El uso del cannabis medicinal para tratar trastornos mentales vuelve a estar en el centro del debate científico. Una amplia revisión publicada en The Lancet Psychiatry concluye que existen pocas pruebas sólidas de que los cannabinoides —los compuestos activos del cannabis— sean eficaces para tratar afecciones como la depresión, la ansiedad o el trastorno de estrés postraumático.
El análisis fue realizado por investigadores de la Universidad de Sydney, quienes revisaron 54 ensayos controlados aleatorios realizados entre 1980 y 2025, con la participación de 2,477 personas. Los resultados muestran que, pese a su creciente prescripción en países como Estados Unidos, Reino Unido y Australia, estos tratamientos “rara vez se justifican” en el ámbito de la salud mental.
Uno de los hallazgos más relevantes es que el uso de cannabinoides se asocia con un incremento de aproximadamente 75% en el riesgo de efectos adversos. Además, no se encontró evidencia significativa de beneficio en trastornos como ansiedad, trastornos psicóticos, estrés postraumático, trastorno por consumo de opioides o anorexia nerviosa.

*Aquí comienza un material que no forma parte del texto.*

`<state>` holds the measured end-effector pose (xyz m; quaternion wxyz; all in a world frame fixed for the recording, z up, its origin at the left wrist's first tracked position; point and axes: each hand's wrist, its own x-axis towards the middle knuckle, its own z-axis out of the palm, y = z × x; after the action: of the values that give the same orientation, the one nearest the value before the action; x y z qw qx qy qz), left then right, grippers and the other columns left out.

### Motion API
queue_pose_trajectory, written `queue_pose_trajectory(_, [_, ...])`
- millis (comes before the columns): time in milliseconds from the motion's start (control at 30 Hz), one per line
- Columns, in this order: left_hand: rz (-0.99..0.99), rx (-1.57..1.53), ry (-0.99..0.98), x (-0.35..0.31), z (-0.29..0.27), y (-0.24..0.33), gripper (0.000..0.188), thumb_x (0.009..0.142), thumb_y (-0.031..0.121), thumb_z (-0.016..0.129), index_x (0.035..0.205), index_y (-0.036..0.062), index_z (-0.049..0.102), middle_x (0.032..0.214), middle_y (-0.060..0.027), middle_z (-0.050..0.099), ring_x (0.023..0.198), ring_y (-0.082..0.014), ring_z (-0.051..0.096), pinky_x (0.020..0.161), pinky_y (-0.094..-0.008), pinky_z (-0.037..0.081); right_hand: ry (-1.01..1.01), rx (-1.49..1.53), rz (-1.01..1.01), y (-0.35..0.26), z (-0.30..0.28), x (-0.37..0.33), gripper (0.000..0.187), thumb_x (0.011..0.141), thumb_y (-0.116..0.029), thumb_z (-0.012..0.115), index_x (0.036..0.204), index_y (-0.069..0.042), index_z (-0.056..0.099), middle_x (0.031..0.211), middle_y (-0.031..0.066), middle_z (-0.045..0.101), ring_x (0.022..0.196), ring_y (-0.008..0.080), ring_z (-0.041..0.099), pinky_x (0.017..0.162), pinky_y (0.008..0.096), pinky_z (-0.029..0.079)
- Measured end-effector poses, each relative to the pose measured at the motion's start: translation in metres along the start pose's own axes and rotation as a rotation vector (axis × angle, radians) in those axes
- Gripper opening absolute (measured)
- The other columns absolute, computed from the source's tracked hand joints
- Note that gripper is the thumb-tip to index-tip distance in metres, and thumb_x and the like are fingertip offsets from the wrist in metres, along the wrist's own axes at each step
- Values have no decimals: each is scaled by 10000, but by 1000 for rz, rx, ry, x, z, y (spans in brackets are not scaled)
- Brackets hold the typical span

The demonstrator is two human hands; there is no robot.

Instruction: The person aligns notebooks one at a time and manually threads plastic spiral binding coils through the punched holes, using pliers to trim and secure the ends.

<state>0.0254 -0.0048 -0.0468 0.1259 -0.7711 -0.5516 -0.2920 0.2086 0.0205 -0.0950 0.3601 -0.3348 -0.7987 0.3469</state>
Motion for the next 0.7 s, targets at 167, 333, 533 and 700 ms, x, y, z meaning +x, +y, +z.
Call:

El estudio también señala que, aunque algunos resultados parecen prometedores en casos como el insomnio, el síndrome de Tourette o ciertos rasgos del espectro autista, la calidad de la evidencia sigue siendo baja, lo que impide sacar conclusiones firmes.
El investigador principal, Jack (investigador), advirtió que estos hallazgos cuestionan la aprobación y el uso generalizado del cannabis medicinal para tratar problemas de salud mental. Incluso sugirió que su consumo podría empeorar algunos cuadros, aumentando el riesgo de síntomas psicóticos o de desarrollar dependencia, además de retrasar el acceso a terapias con eficacia comprobada.
En la misma línea, especialistas externos como Thea Gallagher subrayan que, aunque el cannabis tiene aplicaciones médicas legítimas, los trastornos mentales no figuran entre sus usos más respaldados hasta el momento. La experta destacó que muchos estudios previos eran limitados, basados en datos observacionales o en muestras pequeñas, lo que dificultaba establecer relaciones causales.
Otro punto clave es que los ensayos analizados presentan limitaciones importantes: casi la mitad fueron considerados de alto riesgo de sesgo, y existía gran variabilidad en los productos utilizados, las dosis y los perfiles de los pacientes. Esto complica aún más la interpretación de los resultados y su aplicación en la vida real.
Además, los investigadores advierten que el uso cotidiano de cannabis suele diferir de las condiciones controladas de los ensayos clínicos. En la práctica, las personas pueden consumir dosis más altas o combinarlo con sustancias como alcohol o nicotina, lo que incrementa los riesgos.
A pesar de estos resultados, la evidencia científica sí respalda el uso del cannabis medicinal en ciertas condiciones, como el tratamiento de convulsiones, síntomas de esclerosis múltiple y algunos tipos de dolor crónico. Sin embargo, los expertos coinciden en que su aplicación en salud mental debe evaluarse con mayor rigor.
También enfatizan la importancia de no sustituir tratamientos clínicamente probados por alternativas con menor respaldo científico. Recurrir al cannabis para manejar el malestar emocional podría retrasar diagnósticos adecuados y el acceso a terapias efectivas, como la psicoterapia o el tratamiento farmacológico supervisado.
Los especialistas recomiendan a quienes consumen cannabis estar atentos a cambios en su estado de ánimo, niveles de ansiedad, sueño, concentración o vida social. Señales como el aumento en la frecuencia de uso, la necesidad de mayores dosis o la sensación de “mente nublada” pueden indicar un problema subyacente.
En definitiva, aunque el cannabis medicinal continúa siendo objeto de investigación, este estudio refuerza una conclusión clara: su uso para tratar trastornos de salud mental sigue siendo, por ahora, una práctica con más dudas que certezas.